**PROBLEM DESCRIPTION:** Every line below should come back exactly as written, though the pictures stay out.

**DATA SECTION:**
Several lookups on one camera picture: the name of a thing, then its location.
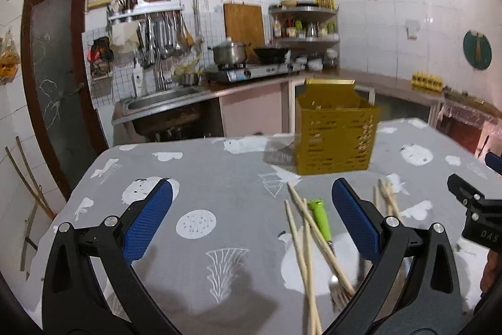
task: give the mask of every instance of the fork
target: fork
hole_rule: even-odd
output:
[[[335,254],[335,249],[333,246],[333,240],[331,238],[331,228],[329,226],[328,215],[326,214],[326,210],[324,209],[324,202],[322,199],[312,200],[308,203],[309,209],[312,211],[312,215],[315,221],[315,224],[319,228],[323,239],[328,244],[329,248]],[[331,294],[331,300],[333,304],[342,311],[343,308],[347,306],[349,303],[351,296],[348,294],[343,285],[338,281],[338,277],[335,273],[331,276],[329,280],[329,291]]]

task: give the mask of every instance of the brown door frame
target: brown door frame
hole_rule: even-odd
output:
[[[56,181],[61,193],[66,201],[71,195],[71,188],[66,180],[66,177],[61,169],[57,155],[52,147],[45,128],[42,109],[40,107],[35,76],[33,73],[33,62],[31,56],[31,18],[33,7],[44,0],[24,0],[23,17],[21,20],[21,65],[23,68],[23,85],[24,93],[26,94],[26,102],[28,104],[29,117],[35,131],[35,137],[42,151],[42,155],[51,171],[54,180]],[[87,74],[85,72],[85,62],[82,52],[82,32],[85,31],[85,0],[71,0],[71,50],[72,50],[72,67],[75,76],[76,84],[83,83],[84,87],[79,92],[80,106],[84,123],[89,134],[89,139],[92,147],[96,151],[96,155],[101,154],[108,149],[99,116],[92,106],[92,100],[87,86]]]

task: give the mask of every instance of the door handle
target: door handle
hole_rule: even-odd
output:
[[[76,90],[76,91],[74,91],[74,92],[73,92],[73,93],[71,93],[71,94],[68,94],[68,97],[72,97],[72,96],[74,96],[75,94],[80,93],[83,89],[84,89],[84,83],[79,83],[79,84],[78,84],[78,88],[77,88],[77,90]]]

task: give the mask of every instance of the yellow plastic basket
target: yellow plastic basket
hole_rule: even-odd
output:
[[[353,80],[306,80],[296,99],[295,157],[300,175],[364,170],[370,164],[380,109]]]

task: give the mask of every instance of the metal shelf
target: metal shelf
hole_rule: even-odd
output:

**EXERCISE OUTPUT:**
Several lookups on one camera picture: the name of a thing, then its location.
task: give the mask of every instance of the fork
target: fork
hole_rule: even-odd
output:
[[[335,254],[335,249],[333,246],[333,240],[331,238],[331,228],[329,226],[328,215],[326,214],[326,210],[324,209],[324,202],[322,199],[312,200],[308,203],[309,209],[312,211],[312,215],[315,221],[315,224],[319,228],[323,239],[328,244],[329,248]],[[331,294],[331,300],[333,304],[342,311],[343,308],[347,306],[349,303],[351,296],[348,294],[343,285],[338,281],[338,277],[335,273],[331,276],[329,280],[329,291]]]

task: give the mask of every instance of the brown door frame
target: brown door frame
hole_rule: even-odd
output:
[[[56,181],[61,193],[66,201],[71,195],[71,188],[66,180],[66,177],[61,169],[57,155],[52,147],[45,128],[42,109],[40,107],[35,76],[33,73],[33,62],[31,56],[31,18],[33,7],[44,0],[24,0],[23,17],[21,20],[21,65],[23,68],[23,85],[24,93],[26,94],[26,102],[28,104],[29,117],[35,131],[35,137],[42,151],[42,155],[51,171],[54,180]],[[87,74],[85,72],[85,62],[82,52],[82,32],[85,31],[85,0],[71,0],[71,50],[72,50],[72,67],[75,76],[76,84],[83,83],[84,87],[79,92],[80,106],[84,123],[89,134],[89,139],[92,147],[96,151],[96,155],[101,154],[108,149],[99,116],[92,106],[92,100],[87,86]]]

task: give the mask of every instance of the door handle
target: door handle
hole_rule: even-odd
output:
[[[76,90],[76,91],[74,91],[74,92],[73,92],[73,93],[71,93],[71,94],[68,94],[68,97],[72,97],[72,96],[74,96],[75,94],[80,93],[83,89],[84,89],[84,83],[79,83],[79,84],[78,84],[78,88],[77,88],[77,90]]]

task: give the mask of every instance of the yellow plastic basket
target: yellow plastic basket
hole_rule: even-odd
output:
[[[353,80],[306,80],[296,99],[295,157],[300,175],[364,170],[370,164],[380,109]]]

task: give the mask of every instance of the metal shelf
target: metal shelf
hole_rule: even-odd
output:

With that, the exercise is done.